There was also the ArcelorMittal Tower, Anish Kapoor’s mass of twisted, red-painted metal rising up right next to the Olympic Stadium, but only visible in the occasional helicopter shot as NBC hurried to catch the next American triumph. There was the Olympic Stadium itself, by Populous, but what I could see of its jaunty juts of steel trusses seemed to match the utter horridness of the Games’ graphic design for useless athleticism in the service of bad branding.

What particularly upset me about the games (which I along with millions of others, enjoyed DVRing) was the way in which it seemed to reinforce the idea that the new is bad and the old is good. Whenever NBC took its eye off the pursuit of the prize, it focused on the grandeur of London’s past, ignoring the wonders of contemporary art, architecture, and design that have dotted the city in the last few decades. Did you realize that the open water swimmers passed the Lady Diana Memorial and the Serpentine, with its pavilion by Herzog & de Meuron and Ai Weiwei, six times? You wouldn’t know it from what you saw on television.

The irony was that while youth and its achievements were on display in the competitions, old age dominated and tired ideas dominated everything that surrounded their achievements. From the glorification of England’s past to the aging rock stars and boy banders who tried to strut during the ceremonies—the games, through the filter of the mummified NBC anchor presenter, American coverage, and British staging gave the message that the best days were over.

It did not have to be this way. The United Kingdom is home to some of the world’s greatest designers and artists in almost every field. Some of them even worked on the Olympics, only to have their work trampled, such as Hirst’s spin-painted Union Jack, by the athletes and the coverage. The lessons of the Los Angeles Olympics, which unified Southern California with not much more than a judicious use of paint and cardboard tubes in Jon Jerde’s and Deborah Sussman’s design, seem to mean nothing. Instead, the United Kingdom spent billions and all it got in return was a few more gold medals than usual.

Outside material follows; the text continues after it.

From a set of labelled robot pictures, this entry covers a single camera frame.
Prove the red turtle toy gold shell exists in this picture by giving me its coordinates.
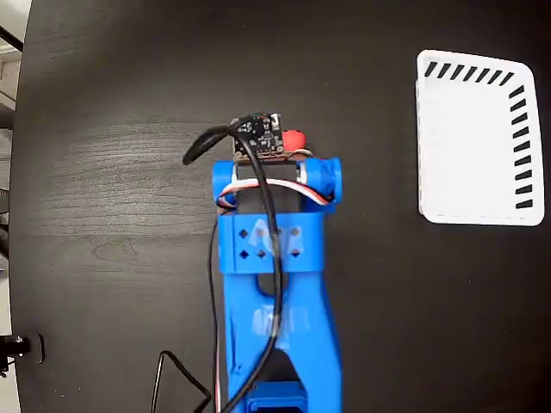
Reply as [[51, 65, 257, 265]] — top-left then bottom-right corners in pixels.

Soon they will take the protruding wings off Hadid’s swimming center, leaving its curving forms exposed. They will find ways to reuse the park, or so we hope. Those graphics will be scraped off and thrown in the trash, where they belong. Then London can go about its business, picking up the few pieces the Olympics have left them, and we can look forward to Sochi, Russia's Winter Games in two years. Don’t hold your breath, though: the Olympics are descending further and further into visual and spatial mediocrity even as we see more and more of better and better performances in higher and higher definition.